Retail turnover rises 0.4 per cent in November

Marco Green
January 13, 2019

Household Products Australian shoppers boost November retail sales to five-month highs Retail sales rose a seasonally adjusted 0.4 percent in November from October, data from the Australian Bureau of Statistics showed on Friday.

"Both of these industries were impacted by strong promotional activity in the November month, including Black Friday sales."

Retailers pulled in S$3.8 billion in all, with online sales making about 6.6 per cent of that.

There was a monthly rise in food retailing, up 0.2 per cent to $11 billion, as well as a lift for department stores, up 0.4 per cent to $1.57 billion.

This fall is partly due to high sales in November 2017 when there were major mobile phone launches.

Meanwhile, the optical goods and books segment posted a sales decline of 4.6 per cent, while food retailers' takings fell by 3.7 per cent and supermarkets and hypermarkets were down by 1.4 per cent.

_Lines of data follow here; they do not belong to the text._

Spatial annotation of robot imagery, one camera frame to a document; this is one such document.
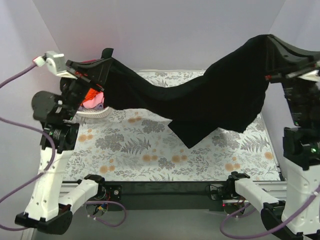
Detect black t shirt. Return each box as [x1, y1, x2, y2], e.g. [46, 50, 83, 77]
[104, 34, 269, 148]

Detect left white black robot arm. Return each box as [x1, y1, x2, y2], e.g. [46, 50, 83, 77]
[14, 48, 113, 235]

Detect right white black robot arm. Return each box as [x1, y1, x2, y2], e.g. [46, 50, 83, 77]
[224, 34, 320, 240]

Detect orange t shirt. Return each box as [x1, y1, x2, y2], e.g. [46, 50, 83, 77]
[84, 88, 100, 102]

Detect white plastic laundry basket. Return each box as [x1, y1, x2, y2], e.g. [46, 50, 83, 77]
[75, 107, 113, 119]

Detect pink t shirt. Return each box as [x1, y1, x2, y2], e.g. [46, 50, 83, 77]
[82, 92, 105, 108]

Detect lavender t shirt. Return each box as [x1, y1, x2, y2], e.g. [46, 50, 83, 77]
[78, 103, 105, 112]

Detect floral patterned table mat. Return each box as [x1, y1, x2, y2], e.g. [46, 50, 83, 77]
[61, 70, 285, 182]

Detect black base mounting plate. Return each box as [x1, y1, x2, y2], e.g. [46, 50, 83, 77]
[103, 181, 237, 211]

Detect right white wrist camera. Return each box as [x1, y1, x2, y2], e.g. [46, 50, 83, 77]
[289, 60, 320, 85]

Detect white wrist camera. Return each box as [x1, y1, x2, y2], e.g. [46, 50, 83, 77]
[32, 51, 77, 79]
[289, 60, 320, 85]

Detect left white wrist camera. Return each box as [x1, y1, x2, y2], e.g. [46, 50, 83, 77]
[32, 51, 77, 79]

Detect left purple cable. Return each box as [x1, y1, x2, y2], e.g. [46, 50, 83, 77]
[0, 62, 127, 231]

Aussie seasonally-adjusted Retail Sales for November managed to beat expectations, clocking in at 0.4% versus the expected 0.3% (previous figure same).

Compared to November 2017, the trend estimate rose 3.6 per cent.

The Australian dollar effected, challenging $0.7200 on the back of the news.

The better-than-expected outcome was enough to send the Australian dollar about 20 pips higher to $0.7205, a level not seen since mid-December.

The yield on Australia's benchmark 10-year note, which moves inversely to its price, traded flat at 2.315 percent, the yield on the long-term 30-year bond remained steady at 2.843 percent and the yield on short-term 2-year stood at 1.899 percent by 04:00GMT.

The slowdown leaves annual sales growth at its lowest levels since around May 2018.

The reversal in non-food sales in 2017 was even more acute with November's 2.1% gain followed up by a 1.4% plunge in December.

Given what was seen during that period, there's a clear risk a similar scenario plays out on this occasion.

"Retail Sales data around this time of year are particularly interesting as consumer spending patterns have been shifting", says Ray Attrill, Head of FX Strategy at the National Australia Bank.

"Reports from retailers, e.g".

However, strong November results means next month's figures, which includes pre-Christmas and Boxing Day sales, could be lacklustre.